▸ YOUR TASK
From the line that contains "Object locations in" through the line that contains "Q: give x and y for each instance of the white", output every line of the listing below exactly and leave out all the rest.

──────────────────────────────

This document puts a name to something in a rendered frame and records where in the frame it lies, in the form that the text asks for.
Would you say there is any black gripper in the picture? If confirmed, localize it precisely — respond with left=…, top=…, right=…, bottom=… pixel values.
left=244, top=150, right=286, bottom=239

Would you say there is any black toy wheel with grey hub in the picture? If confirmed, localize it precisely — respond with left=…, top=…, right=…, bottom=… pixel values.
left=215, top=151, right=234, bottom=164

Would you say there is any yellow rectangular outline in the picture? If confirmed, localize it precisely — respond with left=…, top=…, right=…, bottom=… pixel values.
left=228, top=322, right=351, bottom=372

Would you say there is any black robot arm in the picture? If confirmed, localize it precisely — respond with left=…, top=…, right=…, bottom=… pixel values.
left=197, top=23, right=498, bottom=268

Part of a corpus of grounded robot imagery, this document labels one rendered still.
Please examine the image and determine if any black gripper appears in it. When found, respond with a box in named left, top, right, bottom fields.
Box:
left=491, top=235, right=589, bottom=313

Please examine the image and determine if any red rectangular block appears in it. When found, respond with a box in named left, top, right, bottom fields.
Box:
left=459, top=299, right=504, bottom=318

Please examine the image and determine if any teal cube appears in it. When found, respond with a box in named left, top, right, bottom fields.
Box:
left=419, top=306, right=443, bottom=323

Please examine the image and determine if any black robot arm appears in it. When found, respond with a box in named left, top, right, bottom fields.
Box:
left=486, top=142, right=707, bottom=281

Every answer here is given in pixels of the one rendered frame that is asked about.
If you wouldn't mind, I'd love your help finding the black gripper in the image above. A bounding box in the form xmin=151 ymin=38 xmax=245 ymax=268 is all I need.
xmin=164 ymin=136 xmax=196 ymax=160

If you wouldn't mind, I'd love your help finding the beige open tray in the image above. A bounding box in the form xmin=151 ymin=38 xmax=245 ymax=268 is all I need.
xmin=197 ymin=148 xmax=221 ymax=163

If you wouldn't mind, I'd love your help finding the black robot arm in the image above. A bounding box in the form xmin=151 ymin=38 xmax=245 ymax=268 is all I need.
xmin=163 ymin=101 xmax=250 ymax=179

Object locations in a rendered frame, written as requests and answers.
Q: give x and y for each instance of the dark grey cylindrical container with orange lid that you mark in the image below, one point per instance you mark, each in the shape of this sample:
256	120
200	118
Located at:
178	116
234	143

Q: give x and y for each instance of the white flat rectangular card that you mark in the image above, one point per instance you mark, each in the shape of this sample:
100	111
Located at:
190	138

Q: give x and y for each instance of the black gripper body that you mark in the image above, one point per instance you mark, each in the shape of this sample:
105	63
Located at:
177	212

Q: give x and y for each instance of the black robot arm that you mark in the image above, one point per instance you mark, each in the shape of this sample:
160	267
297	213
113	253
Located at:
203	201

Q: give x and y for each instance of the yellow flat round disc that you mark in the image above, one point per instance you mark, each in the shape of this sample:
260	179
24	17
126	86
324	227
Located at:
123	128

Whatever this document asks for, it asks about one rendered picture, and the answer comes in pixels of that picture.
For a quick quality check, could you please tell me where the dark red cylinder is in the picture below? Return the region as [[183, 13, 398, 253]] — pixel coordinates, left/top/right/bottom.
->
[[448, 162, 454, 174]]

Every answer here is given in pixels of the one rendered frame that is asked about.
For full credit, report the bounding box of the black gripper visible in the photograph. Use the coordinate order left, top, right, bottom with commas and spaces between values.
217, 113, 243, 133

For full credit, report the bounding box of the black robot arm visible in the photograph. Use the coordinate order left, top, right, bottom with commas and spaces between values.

──────────────────────────────

▸ ANSWER FOR THIS EXERCISE
Object locations in a rendered frame, written as requests and answers.
Q: give x and y for each instance of the dark grey cylindrical container with orange lid that you mark in the image below, one point per instance you mark, each in the shape of this sample:
256	120
200	118
Located at:
178	116
234	143

Q: give x and y for each instance of the white flat rectangular card that you mark in the image above, one point per instance you mark, each in the shape of this sample:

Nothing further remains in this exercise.